I went into "Glengarry Glen Ross" totally blind. I had no idea who David Mamet was really (other than the fact that he was a writer), never saw any of his plays, or realized that he'd been in business for a while (through some backtracking, I found out that he was the writer behind the film version of "The Untouchables", one of the best films of the 80's). All that changed after I saw this brilliant, BRILLIANT film. It amazes me how all the big names in this film (and there are plenty, Jack Lemmon, Kevin Spacey, Al Pacino, Ed Harris, and Alec Baldwin) were pulled together for this two-act movie play about a salesman's life. It's all very dialogue heavy throughout, only about three or four different locations (the primary action all taking place in the office) and yet I was never bored for a second. Counting up all the "F*** You!"s in this film has convinced me that the tongue stings in ways a torture specialist can only imagine. The dialogue is clever, vicious, and occasionally even a little funny (particularly when Pacino is in action; intentional or not, he can be a VERY funny guy). The plotting doesn't show all it's cards straight away, as there are one or two suprises that ultimately catch the viewer off-guard.

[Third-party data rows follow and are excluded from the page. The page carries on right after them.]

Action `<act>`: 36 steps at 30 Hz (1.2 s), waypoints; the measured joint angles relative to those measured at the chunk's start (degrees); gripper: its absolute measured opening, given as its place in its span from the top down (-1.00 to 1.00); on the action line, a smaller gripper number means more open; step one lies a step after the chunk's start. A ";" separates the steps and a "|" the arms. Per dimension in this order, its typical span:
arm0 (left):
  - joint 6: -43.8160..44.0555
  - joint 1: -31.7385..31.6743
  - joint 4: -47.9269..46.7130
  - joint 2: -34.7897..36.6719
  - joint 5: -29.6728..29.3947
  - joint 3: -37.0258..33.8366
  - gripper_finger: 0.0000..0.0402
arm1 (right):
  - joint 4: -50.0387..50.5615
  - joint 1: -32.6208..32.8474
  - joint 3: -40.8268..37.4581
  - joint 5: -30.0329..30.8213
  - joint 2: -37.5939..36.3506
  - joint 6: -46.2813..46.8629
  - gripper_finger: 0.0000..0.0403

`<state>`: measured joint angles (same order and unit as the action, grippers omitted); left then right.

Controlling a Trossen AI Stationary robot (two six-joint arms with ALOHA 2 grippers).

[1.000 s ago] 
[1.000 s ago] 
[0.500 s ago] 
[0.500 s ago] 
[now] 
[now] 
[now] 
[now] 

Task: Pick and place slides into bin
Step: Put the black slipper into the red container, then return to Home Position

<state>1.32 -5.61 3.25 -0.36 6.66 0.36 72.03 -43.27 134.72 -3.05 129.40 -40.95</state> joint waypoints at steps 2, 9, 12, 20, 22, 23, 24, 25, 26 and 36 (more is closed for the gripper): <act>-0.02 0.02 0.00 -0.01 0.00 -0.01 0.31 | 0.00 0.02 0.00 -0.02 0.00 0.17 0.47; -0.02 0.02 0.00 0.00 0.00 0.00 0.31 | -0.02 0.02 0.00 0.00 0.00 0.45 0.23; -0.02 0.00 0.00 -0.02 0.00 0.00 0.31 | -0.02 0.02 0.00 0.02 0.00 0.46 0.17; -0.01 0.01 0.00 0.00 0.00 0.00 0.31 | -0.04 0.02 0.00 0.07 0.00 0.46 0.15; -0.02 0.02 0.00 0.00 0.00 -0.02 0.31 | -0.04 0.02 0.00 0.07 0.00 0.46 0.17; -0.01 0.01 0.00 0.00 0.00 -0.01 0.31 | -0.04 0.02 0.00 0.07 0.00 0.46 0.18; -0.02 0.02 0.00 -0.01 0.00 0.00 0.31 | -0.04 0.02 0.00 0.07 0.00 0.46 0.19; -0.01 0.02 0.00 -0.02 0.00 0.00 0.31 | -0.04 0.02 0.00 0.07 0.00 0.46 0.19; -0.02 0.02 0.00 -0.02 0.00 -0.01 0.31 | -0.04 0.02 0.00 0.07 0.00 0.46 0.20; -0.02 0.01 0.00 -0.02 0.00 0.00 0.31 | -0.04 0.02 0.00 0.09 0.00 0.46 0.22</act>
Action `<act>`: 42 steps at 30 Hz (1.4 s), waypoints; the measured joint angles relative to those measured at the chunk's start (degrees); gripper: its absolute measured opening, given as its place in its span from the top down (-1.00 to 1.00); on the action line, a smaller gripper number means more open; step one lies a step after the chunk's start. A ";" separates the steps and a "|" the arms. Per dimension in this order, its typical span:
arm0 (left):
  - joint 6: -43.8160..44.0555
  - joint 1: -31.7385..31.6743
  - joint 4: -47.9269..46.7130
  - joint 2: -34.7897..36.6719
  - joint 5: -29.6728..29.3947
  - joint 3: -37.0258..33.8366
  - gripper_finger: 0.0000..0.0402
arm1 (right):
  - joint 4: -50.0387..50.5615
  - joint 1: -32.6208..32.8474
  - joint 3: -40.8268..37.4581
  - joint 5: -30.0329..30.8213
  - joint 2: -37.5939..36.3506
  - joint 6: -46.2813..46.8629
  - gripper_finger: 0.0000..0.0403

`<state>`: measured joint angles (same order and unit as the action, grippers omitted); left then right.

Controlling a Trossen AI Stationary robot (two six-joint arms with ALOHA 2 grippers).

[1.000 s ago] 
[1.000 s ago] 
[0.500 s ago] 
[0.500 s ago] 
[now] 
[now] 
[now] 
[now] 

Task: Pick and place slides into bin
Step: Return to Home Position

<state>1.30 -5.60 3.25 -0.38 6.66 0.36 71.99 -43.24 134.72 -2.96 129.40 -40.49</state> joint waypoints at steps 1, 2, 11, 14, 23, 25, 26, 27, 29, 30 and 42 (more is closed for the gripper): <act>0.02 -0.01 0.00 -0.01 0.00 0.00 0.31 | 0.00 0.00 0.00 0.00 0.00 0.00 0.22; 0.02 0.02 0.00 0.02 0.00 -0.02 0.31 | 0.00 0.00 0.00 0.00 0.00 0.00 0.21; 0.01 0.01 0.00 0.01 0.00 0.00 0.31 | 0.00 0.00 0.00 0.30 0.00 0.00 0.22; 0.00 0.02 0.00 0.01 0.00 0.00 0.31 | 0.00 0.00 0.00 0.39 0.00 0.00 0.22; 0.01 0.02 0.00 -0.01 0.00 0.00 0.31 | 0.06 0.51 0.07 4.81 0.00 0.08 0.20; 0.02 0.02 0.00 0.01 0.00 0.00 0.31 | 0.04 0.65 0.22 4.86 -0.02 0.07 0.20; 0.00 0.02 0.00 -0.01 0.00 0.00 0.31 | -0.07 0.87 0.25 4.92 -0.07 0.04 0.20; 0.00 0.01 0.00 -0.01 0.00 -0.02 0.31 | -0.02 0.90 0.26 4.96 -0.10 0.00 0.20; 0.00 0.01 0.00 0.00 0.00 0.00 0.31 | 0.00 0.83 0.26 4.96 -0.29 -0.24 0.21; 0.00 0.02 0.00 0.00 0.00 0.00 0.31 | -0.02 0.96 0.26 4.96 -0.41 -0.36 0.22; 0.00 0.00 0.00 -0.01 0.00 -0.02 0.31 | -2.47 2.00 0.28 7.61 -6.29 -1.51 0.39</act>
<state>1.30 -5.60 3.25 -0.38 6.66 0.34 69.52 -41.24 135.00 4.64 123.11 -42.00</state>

Now as to the cast, what to say that hasn't been said? Hmmm...nothing really, I suppose. Watching Lemmon's desperation, Harris' anger, Pacino's laid-back cool, Spacey's authoritarian chutzpah, and Baldwin's icy dissection of his employees is astounishing to behold. Lesser actors would have made the results much less memorable and/or believable. These guys make it unforgettable. Two decades from now on, when all the hooplas of the 90's "hits" dies down, people will rediscover what I already know: "Glengarry Glen Ross" is one for the ages.